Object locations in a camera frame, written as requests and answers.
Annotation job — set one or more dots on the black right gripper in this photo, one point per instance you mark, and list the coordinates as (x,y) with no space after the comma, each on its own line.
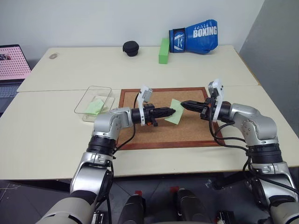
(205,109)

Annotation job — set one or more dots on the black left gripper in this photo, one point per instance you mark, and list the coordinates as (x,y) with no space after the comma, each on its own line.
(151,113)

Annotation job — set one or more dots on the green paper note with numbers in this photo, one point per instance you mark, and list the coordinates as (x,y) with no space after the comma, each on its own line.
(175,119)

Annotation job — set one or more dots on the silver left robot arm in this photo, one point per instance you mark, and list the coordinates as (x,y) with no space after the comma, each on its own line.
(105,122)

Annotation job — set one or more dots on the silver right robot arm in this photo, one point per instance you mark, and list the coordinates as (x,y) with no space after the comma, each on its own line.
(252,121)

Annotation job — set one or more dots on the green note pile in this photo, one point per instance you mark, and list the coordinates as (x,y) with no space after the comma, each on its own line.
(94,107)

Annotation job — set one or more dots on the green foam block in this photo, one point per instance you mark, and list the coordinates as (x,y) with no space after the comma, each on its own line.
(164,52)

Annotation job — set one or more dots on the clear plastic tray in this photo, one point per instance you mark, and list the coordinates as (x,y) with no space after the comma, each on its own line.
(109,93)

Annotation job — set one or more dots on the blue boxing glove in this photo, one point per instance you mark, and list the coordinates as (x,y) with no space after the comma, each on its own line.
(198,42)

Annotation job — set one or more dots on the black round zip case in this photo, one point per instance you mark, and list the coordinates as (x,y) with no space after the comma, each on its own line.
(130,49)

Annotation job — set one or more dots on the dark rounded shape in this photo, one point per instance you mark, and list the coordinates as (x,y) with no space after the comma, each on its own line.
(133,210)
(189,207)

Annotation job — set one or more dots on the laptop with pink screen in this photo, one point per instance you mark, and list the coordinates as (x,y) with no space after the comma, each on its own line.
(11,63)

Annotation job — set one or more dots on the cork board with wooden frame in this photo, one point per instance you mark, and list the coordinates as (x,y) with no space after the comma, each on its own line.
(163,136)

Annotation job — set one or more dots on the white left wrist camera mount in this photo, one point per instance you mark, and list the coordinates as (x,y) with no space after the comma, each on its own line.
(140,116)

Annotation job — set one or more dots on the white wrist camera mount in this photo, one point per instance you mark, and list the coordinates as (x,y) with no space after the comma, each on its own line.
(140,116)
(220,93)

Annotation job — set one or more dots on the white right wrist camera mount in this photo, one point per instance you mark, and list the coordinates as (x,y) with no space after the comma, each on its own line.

....

▶ _Work instructions_
Once the images are removed, print the remaining data exactly as it appears above.

▶ _Solution_
Object locations in a camera frame, written as requests and answers.
Annotation job — set one or more dots on the black right gripper in this photo, one point per instance you mark, and list the coordinates as (x,y) with no space after the comma, each on its own line.
(205,109)

Annotation job — set one or more dots on the black left gripper in this photo, one point per instance you mark, and list the coordinates as (x,y) with no space after the comma, each on its own line.
(151,113)

Annotation job — set one or more dots on the green paper note with numbers in this photo, one point per instance you mark, and list the coordinates as (x,y) with no space after the comma, each on its own line.
(175,119)

Annotation job — set one or more dots on the silver left robot arm in this photo, one point per instance you mark, and list the coordinates as (x,y) with no space after the comma, each on its own line.
(105,122)

Annotation job — set one or more dots on the silver right robot arm in this photo, one point per instance you mark, and list the coordinates as (x,y) with no space after the comma, each on its own line.
(252,121)

Annotation job — set one or more dots on the green note pile in this photo, one point per instance you mark, and list the coordinates as (x,y) with no space after the comma, each on its own line.
(94,107)

Annotation job — set one or more dots on the green foam block in this photo, one point per instance you mark, and list the coordinates as (x,y) with no space after the comma, each on its own line.
(164,52)

Annotation job — set one or more dots on the clear plastic tray in this photo, one point per instance you mark, and list the coordinates as (x,y) with no space after the comma, each on its own line.
(109,93)

Annotation job — set one or more dots on the blue boxing glove in this photo, one point per instance you mark, and list the coordinates as (x,y) with no space after the comma, each on its own line.
(198,42)

Annotation job — set one or more dots on the black round zip case in this photo, one point per instance you mark, and list the coordinates as (x,y) with no space after the comma, each on its own line.
(130,49)

Annotation job — set one or more dots on the dark rounded shape in this photo, one point per instance you mark, and list the coordinates as (x,y) with no space after the comma, each on its own line.
(133,210)
(189,207)

Annotation job — set one or more dots on the laptop with pink screen in this photo, one point per instance you mark, and list the coordinates as (x,y) with no space after the comma, each on its own line.
(11,63)

Annotation job — set one or more dots on the cork board with wooden frame in this photo, one point per instance you mark, and list the coordinates as (x,y) with no space after the comma, each on its own line.
(163,136)

Annotation job — set one or more dots on the white left wrist camera mount in this photo, one point per instance you mark, and list the coordinates as (x,y) with no space after the comma, each on its own line.
(140,116)

Annotation job — set one or more dots on the white wrist camera mount in this photo, one point per instance you mark, and list the coordinates as (x,y) with no space after the comma, each on its own line.
(140,116)
(220,93)

Annotation job — set one or more dots on the white right wrist camera mount in this photo, one point per instance you mark, and list the coordinates as (x,y) with no space after the comma, each on its own line.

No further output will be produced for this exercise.